For live‐imaging studies, the opaque cuticle of the adult fly poses an optical challenge and makes dissections more difficult. Therefore, most imaging studies have chosen the third‐instar larval stage for analysis. These larvae are easy to dissect and many mutants and transgenic lines of interest survive to this stage. Mutations that severely impair the transport of mitochondria may die before this stage, however; milton null alleles, for example, die in the first instar (Stowers et al., 2002). This need not preclude live imaging of mitochondria, however, though it does make the dissection more challenging and imaging in intact specimens through the cuticle may be preferred by those who have not mastered the dissection.

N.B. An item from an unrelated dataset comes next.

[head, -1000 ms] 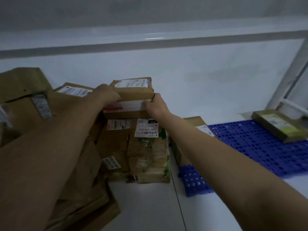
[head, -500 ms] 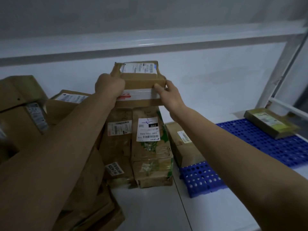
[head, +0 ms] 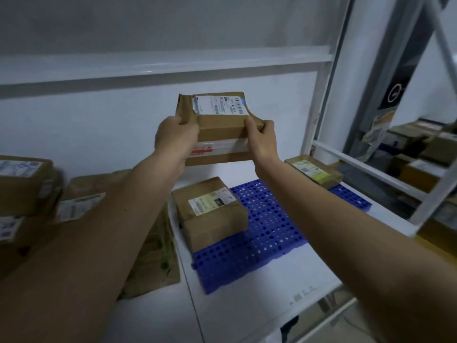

In Drosophila larvae, the cell bodies of central nervous system neurons form the cortex of the brain lobes and ventral nerve cord (VNC) and are bilaterally symmetrical. In the core of the VNC two parallel zones of neuropil lie to either side of the midline. It is in this neuropil where the axonal and dendritic projections of the cell bodies comingle and communicate. The complexity of the neuropil has, to date, made it unattractive for imaging studies of axonal transport. Instead, laboratories have focused on the nerves that issue from the VNC and extend to the body wall in each segment. These nerves include the axons of motorneurons that emanate from the VNC and terminate in well‐characterized neuromuscular junctions on larval body walls. These segmental nerves also contain sensory axons whose cell bodies reside in the body wall and whose axons extend into the VNC, with the opposite orientation of the motorneurons. Therefore, to know the polarity of mitochondrial movement in these nerves, it is necessary to selectively label a subset of neurons of either the sensory or motorneuron class. To date, this has principally been done by the selective expression in motorneurons of a fusion of GFP with a mitochondrial import signal (Miller et al., 2005, Pilling et al., 2006). In Section 3, we will introduce the protocols to analyze the axonal transport of mitochondria in Drosophila neuronal axons at the late larval stage (third instar) and will describe a variation on the method of Pilling et al. (2006) in which we selectively label mitochondria in one peptidergic axon per segmental nerve.